The Opposite of Love
The opposite of love is not hate, but fear.
I have no idea who said that or when I heard it. Elie Wiesel said something similar but ended his quote with “indifference” instead of “fear.” Indifference leads to apathy and lack of action. Fear often forces me to act, just as love is an action. Fear is about building walls to protect myself and love is about tearing barriers down.
Inside of me is a small, fearful child who is afraid of not being good enough, of being judged and found lacking. Each of us is afraid of something: having something taken away that we believe we need or is rightly ours; not getting as much as the next person; feeling shamed or small…Whatever that fear is can motivate us to act against those who are creating that fear.
Fear divides us into “us” and “them.” It makes me feel safe to be surrounded by others who are the same as me. It’s easy to start to see those who look different, have different beliefs, and different backgrounds not only as “other” but as “evil.” If I can convince myself that my way is the correct way and “their” way is evil, it becomes easy to stop seeing them as human. Once they’re no longer human, condoning actions done to them that I would never accept within my own group doesn’t feel like a moral disconnect. In fact, I could start to convince myself that it’s being done for their own good.

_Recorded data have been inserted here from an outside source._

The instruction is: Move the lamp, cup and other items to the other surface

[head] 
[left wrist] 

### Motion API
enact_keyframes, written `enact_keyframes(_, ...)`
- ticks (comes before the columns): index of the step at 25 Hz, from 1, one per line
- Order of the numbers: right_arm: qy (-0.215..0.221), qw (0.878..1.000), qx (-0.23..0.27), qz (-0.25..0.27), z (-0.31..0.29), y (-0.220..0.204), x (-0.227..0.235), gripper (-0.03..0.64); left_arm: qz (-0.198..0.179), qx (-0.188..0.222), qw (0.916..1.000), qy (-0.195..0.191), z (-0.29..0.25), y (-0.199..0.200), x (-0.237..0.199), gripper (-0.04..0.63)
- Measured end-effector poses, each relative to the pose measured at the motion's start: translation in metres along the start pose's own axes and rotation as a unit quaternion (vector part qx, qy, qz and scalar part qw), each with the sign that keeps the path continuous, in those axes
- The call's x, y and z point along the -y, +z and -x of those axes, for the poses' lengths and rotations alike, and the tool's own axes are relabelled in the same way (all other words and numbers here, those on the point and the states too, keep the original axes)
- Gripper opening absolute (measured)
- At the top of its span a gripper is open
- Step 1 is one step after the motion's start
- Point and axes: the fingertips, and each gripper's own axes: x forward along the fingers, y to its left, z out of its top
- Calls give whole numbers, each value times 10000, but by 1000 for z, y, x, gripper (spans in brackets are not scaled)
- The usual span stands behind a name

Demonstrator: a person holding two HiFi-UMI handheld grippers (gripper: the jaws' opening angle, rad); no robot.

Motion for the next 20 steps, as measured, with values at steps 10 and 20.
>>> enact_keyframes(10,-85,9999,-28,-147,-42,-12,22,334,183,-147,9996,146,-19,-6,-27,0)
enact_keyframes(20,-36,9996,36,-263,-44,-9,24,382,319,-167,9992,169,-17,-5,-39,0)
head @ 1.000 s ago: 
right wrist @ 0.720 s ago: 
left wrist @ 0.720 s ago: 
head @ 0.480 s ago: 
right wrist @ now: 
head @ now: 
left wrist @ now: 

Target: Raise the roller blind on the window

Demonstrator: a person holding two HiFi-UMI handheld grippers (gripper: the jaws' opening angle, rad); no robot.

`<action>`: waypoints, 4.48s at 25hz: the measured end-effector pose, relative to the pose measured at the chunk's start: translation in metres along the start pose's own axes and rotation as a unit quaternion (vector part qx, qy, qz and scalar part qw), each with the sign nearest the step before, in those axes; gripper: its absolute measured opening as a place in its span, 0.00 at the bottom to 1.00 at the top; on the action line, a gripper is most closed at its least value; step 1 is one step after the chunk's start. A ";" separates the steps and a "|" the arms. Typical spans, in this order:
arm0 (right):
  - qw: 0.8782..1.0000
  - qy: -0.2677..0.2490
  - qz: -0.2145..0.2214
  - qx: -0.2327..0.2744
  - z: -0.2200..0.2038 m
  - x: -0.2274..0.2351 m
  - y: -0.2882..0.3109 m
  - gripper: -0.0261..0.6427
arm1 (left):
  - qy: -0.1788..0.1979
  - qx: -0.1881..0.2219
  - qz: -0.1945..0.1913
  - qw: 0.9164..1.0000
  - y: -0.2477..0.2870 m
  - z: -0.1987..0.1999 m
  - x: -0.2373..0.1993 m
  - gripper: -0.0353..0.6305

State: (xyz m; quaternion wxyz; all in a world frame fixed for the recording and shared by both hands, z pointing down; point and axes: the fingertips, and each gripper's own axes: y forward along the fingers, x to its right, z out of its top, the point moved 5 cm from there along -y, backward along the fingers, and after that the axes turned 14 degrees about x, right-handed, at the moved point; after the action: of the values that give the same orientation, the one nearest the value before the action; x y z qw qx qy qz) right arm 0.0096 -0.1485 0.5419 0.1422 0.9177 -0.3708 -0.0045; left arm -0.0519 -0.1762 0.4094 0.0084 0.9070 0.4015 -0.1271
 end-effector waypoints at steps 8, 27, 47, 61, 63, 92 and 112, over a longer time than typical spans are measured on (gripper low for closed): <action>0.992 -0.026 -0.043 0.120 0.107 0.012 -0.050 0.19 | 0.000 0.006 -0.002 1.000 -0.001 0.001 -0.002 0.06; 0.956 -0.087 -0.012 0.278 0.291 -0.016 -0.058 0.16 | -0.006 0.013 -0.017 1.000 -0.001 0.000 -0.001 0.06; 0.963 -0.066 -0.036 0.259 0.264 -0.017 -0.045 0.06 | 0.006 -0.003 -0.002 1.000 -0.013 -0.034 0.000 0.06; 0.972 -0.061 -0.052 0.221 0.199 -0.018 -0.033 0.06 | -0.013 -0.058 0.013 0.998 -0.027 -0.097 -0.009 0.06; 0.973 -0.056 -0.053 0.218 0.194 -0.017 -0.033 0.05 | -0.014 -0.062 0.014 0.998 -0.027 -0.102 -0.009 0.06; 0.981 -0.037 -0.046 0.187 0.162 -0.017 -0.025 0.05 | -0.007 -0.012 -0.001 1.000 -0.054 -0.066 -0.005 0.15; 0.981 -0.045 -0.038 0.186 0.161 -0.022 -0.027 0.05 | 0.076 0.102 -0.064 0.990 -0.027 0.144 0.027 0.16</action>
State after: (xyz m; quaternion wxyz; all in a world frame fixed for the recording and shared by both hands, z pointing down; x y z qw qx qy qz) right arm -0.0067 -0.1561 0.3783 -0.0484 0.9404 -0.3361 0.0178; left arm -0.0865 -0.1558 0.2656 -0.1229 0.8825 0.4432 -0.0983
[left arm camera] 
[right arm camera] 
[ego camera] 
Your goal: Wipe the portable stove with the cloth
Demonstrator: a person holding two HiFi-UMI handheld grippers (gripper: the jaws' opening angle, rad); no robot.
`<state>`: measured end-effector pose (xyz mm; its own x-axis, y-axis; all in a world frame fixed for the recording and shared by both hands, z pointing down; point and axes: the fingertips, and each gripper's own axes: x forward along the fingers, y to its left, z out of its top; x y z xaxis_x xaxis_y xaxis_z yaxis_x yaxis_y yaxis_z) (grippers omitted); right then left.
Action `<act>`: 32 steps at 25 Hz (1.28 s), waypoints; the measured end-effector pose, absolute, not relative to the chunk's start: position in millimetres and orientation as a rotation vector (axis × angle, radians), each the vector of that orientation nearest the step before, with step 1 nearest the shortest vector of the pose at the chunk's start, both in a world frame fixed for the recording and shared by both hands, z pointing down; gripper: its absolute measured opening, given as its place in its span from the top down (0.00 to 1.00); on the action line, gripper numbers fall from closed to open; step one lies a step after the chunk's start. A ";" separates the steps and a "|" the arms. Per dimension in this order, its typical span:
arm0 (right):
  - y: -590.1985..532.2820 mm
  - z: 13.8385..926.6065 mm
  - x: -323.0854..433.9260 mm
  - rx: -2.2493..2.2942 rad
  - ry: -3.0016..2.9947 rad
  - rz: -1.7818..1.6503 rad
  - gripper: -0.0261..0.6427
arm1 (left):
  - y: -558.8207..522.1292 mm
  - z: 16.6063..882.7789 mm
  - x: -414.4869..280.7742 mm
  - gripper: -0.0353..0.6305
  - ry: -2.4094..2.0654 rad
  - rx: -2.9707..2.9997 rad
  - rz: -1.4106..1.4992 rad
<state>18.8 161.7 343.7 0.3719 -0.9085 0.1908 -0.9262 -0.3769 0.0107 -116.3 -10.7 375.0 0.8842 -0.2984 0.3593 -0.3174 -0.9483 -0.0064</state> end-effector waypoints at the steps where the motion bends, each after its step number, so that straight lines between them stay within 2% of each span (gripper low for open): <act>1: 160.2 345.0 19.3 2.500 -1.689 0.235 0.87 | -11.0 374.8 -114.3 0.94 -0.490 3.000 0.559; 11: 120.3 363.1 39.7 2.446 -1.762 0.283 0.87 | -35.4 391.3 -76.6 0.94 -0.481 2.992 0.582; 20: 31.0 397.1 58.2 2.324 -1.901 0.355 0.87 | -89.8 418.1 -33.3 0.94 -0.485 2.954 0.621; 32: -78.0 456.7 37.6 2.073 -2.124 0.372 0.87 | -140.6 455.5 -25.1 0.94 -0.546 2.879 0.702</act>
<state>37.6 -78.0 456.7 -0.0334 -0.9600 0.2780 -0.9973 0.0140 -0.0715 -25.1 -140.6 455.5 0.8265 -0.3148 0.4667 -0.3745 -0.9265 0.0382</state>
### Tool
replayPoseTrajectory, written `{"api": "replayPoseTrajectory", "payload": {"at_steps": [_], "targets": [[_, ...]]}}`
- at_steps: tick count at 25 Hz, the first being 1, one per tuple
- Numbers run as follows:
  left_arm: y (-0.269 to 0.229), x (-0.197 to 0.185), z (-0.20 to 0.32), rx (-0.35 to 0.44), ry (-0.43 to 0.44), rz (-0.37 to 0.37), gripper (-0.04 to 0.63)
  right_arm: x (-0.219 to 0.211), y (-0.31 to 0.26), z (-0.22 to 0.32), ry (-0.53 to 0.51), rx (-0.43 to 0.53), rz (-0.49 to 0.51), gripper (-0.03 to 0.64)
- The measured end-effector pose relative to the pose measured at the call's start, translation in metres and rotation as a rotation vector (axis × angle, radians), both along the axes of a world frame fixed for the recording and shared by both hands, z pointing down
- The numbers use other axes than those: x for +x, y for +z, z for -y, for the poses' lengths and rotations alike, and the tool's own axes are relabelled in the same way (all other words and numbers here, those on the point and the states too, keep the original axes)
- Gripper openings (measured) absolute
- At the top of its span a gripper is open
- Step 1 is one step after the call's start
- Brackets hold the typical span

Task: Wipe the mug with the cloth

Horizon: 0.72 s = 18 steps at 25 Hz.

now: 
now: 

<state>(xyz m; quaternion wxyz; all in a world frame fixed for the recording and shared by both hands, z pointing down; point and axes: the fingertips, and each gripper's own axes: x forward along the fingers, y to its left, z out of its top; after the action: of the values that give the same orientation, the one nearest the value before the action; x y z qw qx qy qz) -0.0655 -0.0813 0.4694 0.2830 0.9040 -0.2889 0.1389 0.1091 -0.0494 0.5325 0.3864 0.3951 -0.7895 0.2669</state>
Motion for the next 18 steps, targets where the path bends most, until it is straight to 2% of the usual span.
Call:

Love is about vulnerability and openness. When I start to feel fearful, I know it’s because I don’t understand the other person and don’t feel understood by them, or I feel helpless about a situation. The singer Tiamo says,” Fear is the only thing that gets smaller as you run towards it.” The more I can examine my fear to understand my prejudices and biases, the more likely I am to be able to set them aside, to allow myself to accept the other without having to insist on my way and feeling threatened by theirs. I learn to see the beauty and symmetry of their path, just as I wish them to see mine.